Gilles Aillaud, Karel Appel, René Bertholo, Jean-Charles Blais, François Boisrond, Nina Childress, Robert Combas, Coopérative des Malassis, Guillaume Corneille, Henri Cueco, Hervé Di Rosa, Martin Disler, Equipo Cronica, Erro, Gérard Fromanger, Gérard Garouste, Fabrice Hyber, Alain Jacquet, Louis Jammes, Peter Klasen, Tetsumi Kudo, Loïc Le Groumellec, Jacques Monory, Michel Parré, Ramon, Martial Raysse, Paul Rebeyrolle, Antonio Recalcati, Gérard Schlosser, Peter Stampfli, Hervé Télémaque, Gérard Tisserand, Roland Topor
Narrative, critique, libre…
Après avoir abordé les relations entre la peinture et la photographie, puis l’évolution de l’art géométrique abstrait, le FRAC Limousin poursuit son investigation dans le domaine pictural en s’intéressant à l’évolution de la peinture figurative, notamment en France, des années 1960 aux années 1980, à partir des collections du FRAC et de l’Artothèque du Limousin.
Il s’agit de proposer au public, notamment aux jeunes générations, une relecture iconographique de cette période pour comprendre en quoi un certain nombre d’artistes se sont intéressés aux images—interroger leurs sources, apprécier leurs méthodes de manipulation et de détournement—et de poser la question de leur réponse individuelle ou collective à un contexte médiatique en augmentation mais pas encore aussi saturé qu’aujourd’hui.
En France, un nouveau courant pictural apparaît au milieu des années soixante, en réaction à la situation générale de la scène artistique largement dominée depuis l’après guerre par la peinture abstraite.
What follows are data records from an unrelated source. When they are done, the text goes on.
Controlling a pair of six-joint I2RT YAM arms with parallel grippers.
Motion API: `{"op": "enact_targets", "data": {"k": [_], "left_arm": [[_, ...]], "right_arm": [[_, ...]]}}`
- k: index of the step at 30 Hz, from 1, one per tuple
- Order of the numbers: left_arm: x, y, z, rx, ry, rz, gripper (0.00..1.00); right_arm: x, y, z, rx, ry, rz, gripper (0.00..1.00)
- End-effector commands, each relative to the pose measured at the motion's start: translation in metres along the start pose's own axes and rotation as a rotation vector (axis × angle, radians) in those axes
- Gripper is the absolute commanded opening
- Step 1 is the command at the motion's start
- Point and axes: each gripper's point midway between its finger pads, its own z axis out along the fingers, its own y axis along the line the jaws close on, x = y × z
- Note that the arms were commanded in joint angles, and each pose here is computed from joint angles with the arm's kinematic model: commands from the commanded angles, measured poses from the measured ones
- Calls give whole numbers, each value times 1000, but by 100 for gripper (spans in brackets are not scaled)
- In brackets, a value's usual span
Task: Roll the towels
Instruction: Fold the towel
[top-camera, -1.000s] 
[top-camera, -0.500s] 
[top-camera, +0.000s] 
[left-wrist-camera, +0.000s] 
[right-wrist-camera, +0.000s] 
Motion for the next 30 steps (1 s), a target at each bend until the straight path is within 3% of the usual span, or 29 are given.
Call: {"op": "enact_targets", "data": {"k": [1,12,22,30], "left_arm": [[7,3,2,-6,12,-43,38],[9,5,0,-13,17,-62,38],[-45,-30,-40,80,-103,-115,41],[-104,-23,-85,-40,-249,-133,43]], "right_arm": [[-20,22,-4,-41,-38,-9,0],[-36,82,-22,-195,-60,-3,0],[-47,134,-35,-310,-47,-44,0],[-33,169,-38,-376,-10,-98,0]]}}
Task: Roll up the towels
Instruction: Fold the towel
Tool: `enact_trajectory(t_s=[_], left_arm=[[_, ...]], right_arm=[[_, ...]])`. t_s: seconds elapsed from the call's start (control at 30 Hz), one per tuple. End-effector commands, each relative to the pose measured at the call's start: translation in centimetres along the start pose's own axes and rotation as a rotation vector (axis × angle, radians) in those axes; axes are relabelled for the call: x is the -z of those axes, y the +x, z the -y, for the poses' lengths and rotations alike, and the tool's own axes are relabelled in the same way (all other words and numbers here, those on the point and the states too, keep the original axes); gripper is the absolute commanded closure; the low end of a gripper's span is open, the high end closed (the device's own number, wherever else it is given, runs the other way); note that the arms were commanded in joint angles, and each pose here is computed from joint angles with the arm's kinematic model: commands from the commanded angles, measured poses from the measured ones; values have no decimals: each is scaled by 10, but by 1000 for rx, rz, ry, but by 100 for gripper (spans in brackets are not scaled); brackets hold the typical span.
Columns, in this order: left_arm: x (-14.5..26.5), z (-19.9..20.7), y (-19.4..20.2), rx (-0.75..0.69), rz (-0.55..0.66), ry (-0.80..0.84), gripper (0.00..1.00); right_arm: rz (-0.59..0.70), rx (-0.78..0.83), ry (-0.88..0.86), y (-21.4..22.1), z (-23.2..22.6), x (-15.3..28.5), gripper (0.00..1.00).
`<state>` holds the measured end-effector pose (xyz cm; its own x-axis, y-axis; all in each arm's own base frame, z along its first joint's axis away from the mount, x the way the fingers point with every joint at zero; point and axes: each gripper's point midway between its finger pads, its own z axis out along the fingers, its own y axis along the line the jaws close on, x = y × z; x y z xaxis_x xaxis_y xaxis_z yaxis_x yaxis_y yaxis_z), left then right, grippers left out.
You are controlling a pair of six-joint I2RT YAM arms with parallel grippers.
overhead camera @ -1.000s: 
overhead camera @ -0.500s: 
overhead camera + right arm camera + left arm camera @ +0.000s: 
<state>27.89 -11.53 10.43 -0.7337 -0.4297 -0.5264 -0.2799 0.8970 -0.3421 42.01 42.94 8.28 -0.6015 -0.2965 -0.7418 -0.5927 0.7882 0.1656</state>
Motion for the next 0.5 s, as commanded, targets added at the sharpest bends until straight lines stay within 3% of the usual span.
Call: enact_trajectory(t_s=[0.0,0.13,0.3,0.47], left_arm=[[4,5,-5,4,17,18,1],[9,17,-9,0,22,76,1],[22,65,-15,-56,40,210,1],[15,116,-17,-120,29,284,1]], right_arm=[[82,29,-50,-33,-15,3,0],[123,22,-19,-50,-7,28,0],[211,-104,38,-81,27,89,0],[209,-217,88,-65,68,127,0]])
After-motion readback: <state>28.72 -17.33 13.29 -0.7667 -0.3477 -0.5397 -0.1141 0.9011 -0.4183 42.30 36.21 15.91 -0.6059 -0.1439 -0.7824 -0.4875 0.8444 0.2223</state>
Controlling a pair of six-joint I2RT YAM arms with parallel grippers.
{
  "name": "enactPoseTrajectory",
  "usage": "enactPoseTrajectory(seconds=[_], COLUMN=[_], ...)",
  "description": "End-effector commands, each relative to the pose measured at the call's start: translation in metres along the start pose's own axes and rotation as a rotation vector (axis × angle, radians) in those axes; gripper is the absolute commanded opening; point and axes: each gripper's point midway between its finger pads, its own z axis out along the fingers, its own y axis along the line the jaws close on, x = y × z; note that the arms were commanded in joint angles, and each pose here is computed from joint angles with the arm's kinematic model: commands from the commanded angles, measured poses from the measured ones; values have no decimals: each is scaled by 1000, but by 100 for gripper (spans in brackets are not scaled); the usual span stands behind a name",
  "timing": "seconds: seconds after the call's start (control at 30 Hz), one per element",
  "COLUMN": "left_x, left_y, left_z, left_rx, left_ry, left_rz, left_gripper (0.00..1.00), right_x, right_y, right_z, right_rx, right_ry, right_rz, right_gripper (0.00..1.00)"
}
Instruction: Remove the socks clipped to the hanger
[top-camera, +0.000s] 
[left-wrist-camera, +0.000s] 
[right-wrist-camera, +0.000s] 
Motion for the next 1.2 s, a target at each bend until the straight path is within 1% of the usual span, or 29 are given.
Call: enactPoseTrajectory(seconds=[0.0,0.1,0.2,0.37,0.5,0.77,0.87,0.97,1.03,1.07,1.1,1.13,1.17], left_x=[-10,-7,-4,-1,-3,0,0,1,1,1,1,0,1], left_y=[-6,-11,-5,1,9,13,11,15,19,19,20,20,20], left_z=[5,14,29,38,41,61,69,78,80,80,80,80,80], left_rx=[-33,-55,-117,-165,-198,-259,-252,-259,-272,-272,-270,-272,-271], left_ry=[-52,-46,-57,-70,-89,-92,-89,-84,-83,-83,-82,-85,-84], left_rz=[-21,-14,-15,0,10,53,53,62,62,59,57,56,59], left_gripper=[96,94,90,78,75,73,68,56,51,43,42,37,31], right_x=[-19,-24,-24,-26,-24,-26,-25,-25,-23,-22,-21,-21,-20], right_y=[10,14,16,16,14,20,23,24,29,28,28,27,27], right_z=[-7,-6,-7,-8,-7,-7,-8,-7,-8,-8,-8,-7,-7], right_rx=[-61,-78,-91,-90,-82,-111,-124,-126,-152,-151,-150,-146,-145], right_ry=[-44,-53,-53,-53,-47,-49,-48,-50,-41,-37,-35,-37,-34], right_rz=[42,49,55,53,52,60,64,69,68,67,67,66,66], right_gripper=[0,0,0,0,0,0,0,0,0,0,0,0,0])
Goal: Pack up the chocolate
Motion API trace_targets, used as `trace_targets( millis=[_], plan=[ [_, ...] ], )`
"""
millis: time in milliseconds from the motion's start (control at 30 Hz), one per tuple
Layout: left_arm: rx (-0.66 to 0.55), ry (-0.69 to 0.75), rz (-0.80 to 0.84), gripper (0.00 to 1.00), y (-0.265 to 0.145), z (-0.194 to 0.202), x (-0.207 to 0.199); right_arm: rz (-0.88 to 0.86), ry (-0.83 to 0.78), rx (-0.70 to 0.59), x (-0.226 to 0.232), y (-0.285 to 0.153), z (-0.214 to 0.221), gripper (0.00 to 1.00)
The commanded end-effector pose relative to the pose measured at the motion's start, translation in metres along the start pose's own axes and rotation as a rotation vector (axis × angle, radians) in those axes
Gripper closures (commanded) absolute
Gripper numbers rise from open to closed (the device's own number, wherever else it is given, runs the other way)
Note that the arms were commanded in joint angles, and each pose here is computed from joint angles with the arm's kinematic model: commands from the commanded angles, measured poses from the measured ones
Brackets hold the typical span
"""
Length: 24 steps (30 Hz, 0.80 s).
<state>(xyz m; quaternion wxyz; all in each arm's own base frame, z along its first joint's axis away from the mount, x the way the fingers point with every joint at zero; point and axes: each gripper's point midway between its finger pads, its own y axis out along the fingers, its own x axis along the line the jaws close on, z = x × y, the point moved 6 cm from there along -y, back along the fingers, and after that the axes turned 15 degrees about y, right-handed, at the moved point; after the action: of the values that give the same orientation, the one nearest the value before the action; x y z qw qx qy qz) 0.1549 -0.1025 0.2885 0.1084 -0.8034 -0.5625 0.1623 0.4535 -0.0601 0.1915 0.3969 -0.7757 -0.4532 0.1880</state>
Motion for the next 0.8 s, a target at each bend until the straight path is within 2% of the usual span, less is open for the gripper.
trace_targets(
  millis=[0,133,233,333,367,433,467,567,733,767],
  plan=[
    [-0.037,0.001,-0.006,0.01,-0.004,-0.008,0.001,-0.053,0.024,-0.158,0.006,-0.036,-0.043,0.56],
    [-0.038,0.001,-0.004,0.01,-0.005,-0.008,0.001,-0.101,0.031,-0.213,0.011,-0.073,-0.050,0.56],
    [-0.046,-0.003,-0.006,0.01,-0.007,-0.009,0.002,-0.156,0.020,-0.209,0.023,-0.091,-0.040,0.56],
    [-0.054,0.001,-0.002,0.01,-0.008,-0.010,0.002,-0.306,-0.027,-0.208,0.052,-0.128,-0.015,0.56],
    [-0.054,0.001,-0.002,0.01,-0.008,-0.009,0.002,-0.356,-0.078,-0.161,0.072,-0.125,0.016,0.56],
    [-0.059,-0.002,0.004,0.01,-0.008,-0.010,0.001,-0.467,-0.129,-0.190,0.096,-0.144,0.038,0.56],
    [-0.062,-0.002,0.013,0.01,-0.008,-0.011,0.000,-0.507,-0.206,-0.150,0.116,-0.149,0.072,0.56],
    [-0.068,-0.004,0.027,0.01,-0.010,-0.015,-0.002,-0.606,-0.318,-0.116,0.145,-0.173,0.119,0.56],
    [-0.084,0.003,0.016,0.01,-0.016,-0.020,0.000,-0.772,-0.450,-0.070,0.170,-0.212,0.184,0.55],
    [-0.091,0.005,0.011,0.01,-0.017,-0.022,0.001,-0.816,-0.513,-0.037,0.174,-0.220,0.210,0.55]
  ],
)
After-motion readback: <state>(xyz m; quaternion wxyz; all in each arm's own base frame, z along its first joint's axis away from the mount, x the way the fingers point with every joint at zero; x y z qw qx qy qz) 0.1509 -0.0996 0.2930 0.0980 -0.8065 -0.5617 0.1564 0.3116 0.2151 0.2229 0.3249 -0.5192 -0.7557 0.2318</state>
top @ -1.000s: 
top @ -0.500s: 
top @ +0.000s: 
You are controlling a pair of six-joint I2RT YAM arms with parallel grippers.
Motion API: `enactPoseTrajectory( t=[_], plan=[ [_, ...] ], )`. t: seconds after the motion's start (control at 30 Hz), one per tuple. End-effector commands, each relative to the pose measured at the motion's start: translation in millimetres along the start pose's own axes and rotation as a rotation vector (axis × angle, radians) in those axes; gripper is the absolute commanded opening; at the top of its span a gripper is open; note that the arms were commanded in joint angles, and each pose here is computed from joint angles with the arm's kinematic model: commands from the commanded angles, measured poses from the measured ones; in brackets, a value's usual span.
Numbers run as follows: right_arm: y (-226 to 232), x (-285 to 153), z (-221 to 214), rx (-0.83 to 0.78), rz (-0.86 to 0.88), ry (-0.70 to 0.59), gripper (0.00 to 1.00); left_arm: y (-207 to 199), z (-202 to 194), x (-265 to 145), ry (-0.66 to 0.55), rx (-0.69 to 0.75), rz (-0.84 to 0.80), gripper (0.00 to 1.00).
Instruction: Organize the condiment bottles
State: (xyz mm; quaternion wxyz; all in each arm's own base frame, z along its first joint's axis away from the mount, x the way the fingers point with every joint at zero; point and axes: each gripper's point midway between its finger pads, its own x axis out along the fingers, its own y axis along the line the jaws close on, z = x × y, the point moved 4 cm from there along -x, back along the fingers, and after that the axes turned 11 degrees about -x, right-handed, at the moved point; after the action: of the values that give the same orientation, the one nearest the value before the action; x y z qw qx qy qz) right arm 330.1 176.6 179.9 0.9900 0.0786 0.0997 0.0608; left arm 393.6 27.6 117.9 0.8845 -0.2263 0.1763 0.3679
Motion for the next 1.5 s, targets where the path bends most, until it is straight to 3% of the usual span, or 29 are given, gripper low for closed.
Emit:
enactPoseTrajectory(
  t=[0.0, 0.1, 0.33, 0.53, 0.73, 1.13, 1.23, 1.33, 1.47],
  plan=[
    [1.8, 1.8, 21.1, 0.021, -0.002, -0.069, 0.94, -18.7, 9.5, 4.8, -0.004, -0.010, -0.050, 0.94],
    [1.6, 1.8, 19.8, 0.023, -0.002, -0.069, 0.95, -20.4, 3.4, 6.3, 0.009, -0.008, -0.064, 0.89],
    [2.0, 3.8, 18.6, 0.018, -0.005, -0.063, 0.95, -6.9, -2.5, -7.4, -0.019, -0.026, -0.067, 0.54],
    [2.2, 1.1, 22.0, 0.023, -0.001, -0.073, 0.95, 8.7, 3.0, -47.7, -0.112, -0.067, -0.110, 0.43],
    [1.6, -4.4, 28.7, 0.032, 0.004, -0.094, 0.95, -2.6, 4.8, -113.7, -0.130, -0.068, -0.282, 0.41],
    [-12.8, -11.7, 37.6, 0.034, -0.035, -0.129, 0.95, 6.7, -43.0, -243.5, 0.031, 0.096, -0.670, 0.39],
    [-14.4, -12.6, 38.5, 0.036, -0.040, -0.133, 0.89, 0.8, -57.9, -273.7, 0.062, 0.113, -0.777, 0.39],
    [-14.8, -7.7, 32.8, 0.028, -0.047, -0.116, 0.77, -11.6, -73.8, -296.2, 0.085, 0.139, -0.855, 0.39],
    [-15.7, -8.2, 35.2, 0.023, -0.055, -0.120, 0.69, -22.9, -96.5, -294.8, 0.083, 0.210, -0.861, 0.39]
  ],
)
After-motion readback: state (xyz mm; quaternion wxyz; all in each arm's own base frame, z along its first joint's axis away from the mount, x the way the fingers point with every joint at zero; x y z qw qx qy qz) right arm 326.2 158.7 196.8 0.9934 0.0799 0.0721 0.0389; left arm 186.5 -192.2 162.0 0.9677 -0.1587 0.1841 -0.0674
D’abord nommée Nouvelle Figuration puis Figuration Critique, cette tendance s’affirme lors de l’exposition «Mythologies Quotidiennes» (1964, Musée d’Art Moderne de la Ville de Paris) organisée par les peintres Bernard Rancillac et Hervé Télémaque avec le critique d’art Gérald Gassiot-Talabot. Elle prendra ensuite l’appellation de Figuration Narrative en 1967, sous la plume du même critique qui la définit ainsi:«Est narrative toute oeuvre plastique qui se réfère à une représentation figurée dans la durée, sans qu’il y ait toujours à proprement parler de récit…». Travaillant à partir de l’image photographique ou cinématographique, de l’imagerie publicitaire, du roman-photo, de la bande dessinée, les artistes détournent les significations de ces représentations pour en révéler des sens inattendus, suggérer d’autres narrations, montrer leurs implications politiques.
Au début des années 1980, un peu partout en Europe et aux Etats-Unis, une nouvelle génération de peintres s’impose dans les galeries et les musées à travers des expositions importantes et très médiatisées. Durant l’été 1981, l’artiste Ben invite Robert Combas et Hervé Di Rosa à exposer dans sa galerie de Nice et lance l’appellation «figuration libre». Combas en parle ainsi:«Pour moi, une toile peut être influencée par des publicistes naïfs africains, par l’illustration de livres d’école primaire, mélangée à Picasso ou à Miro ou alors, un dessin genre BD, plus des fausses écritures arabes, plus une peinture brute, très Dubuffet ou COBRA. La figuration libre est une peinture qui ne renie pas ses instincts primitifs et une volonté de culture. Comme Jules Verne, sans sortir de chez moi, je suis allé à Tombouctou.».
Au-delà des regroupements formulés par les critiques d’art relayés par des appellations plus «commerciales», une sorte de «valse des étiquettes», il paraît intéressant de se replonger aujourd’hui au coeur des oeuvres conçues par ces artistes pour proposer une relecture attentive à l’évolution des mythologies des années soixante aux années quatre-vingt. Durant ce laps de temps, le quotidien a changé, la vision des artistes aussi. Certains thèmes demeurent (l’argent, le pouvoir, la violence, la guerre, la religion, l’amour sont des thèmes (éternels) très présents dans l’exposition), la façon de les aborder peut évoluer; on remarquera ainsi la présence fréquente des animaux, de la meute de Cueco au lézard d’Aillaud, ou aux lapins jaunes de Combas, comme métaphore de la condition humaine.
Organisée à rebours, l’exposition présente d’abord les oeuvres des années 80 puis remonte le temps jusqu’aux années soixante, permettant un éclairage approfondi sur cette période. Elle permet les rapprochements thématiques et stylistiques (les façons de peindre).